Task to complete: A verbatim repeat of the lines below is required, with the pictures removed.

%%

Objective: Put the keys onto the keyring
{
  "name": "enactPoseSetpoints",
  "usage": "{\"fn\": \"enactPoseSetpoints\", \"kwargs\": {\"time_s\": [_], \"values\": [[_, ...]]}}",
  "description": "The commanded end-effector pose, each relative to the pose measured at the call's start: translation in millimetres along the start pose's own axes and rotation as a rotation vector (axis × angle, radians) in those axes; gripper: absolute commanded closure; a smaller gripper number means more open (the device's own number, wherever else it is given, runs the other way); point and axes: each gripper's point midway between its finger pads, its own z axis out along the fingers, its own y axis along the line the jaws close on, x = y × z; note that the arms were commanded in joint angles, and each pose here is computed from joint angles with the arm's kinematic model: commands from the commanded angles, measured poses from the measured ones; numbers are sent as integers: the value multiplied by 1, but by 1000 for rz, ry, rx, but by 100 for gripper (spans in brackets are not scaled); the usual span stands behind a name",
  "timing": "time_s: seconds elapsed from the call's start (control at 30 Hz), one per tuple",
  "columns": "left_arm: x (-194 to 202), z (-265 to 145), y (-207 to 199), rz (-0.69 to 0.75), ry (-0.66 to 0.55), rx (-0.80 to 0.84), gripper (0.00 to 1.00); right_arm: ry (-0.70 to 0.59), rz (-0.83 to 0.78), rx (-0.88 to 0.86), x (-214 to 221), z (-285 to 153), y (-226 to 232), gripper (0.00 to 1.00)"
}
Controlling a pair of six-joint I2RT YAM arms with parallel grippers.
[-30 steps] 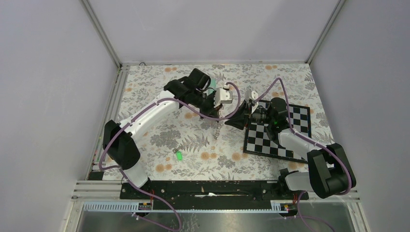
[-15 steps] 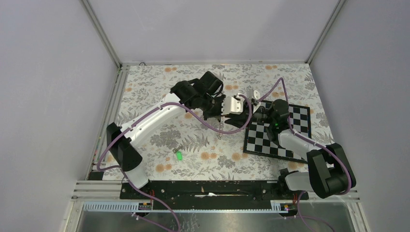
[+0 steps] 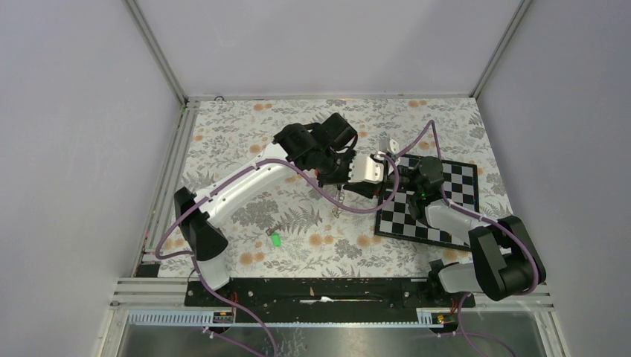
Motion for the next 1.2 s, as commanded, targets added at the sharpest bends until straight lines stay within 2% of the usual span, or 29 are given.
{"fn": "enactPoseSetpoints", "kwargs": {"time_s": [0.0,0.37,0.6,0.73,0.97,1.17], "values": [[-13,-9,7,1,-14,-35,100,-37,-68,-20,-13,6,4,67],[-17,-7,4,-26,-35,-16,100,-26,-69,-27,-10,6,6,89],[-16,-6,3,-39,-36,-9,100,-14,-72,-18,-7,6,4,89],[-16,-8,4,-52,-54,-6,100,-11,-71,-15,-8,6,2,100],[-16,-17,7,-108,-157,48,100,-12,-76,-1,-15,5,1,100],[-14,-21,2,-116,-296,102,84,-28,-56,21,-23,4,-3,100]]}}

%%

Exercise result:
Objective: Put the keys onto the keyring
{
  "name": "enactPoseSetpoints",
  "usage": "{\"fn\": \"enactPoseSetpoints\", \"kwargs\": {\"time_s\": [_], \"values\": [[_, ...]]}}",
  "description": "The commanded end-effector pose, each relative to the pose measured at the call's start: translation in millimetres along the start pose's own axes and rotation as a rotation vector (axis × angle, radians) in those axes; gripper: absolute commanded closure; a smaller gripper number means more open (the device's own number, wherever else it is given, runs the other way); point and axes: each gripper's point midway between its finger pads, its own z axis out along the fingers, its own y axis along the line the jaws close on, x = y × z; note that the arms were commanded in joint angles, and each pose here is computed from joint angles with the arm's kinematic model: commands from the commanded angles, measured poses from the measured ones; numbers are sent as integers: the value multiplied by 1, but by 1000 for rz, ry, rx, but by 100 for gripper (spans in brackets are not scaled); the usual span stands behind a name",
  "timing": "time_s: seconds elapsed from the call's start (control at 30 Hz), one per tuple",
  "columns": "left_arm: x (-194 to 202), z (-265 to 145), y (-207 to 199), rz (-0.69 to 0.75), ry (-0.66 to 0.55), rx (-0.80 to 0.84), gripper (0.00 to 1.00); right_arm: ry (-0.70 to 0.59), rz (-0.83 to 0.78), rx (-0.88 to 0.86), x (-214 to 221), z (-285 to 153), y (-226 to 232), gripper (0.00 to 1.00)"
}
Controlling a pair of six-joint I2RT YAM arms with parallel grippers.
[-30 steps] 
[-15 steps] 
[+0 steps] 
Motion for the next 1.2 s, as commanded, targets added at the sharpest bends until straight lines stay within 2% of the usual span, or 29 are given.
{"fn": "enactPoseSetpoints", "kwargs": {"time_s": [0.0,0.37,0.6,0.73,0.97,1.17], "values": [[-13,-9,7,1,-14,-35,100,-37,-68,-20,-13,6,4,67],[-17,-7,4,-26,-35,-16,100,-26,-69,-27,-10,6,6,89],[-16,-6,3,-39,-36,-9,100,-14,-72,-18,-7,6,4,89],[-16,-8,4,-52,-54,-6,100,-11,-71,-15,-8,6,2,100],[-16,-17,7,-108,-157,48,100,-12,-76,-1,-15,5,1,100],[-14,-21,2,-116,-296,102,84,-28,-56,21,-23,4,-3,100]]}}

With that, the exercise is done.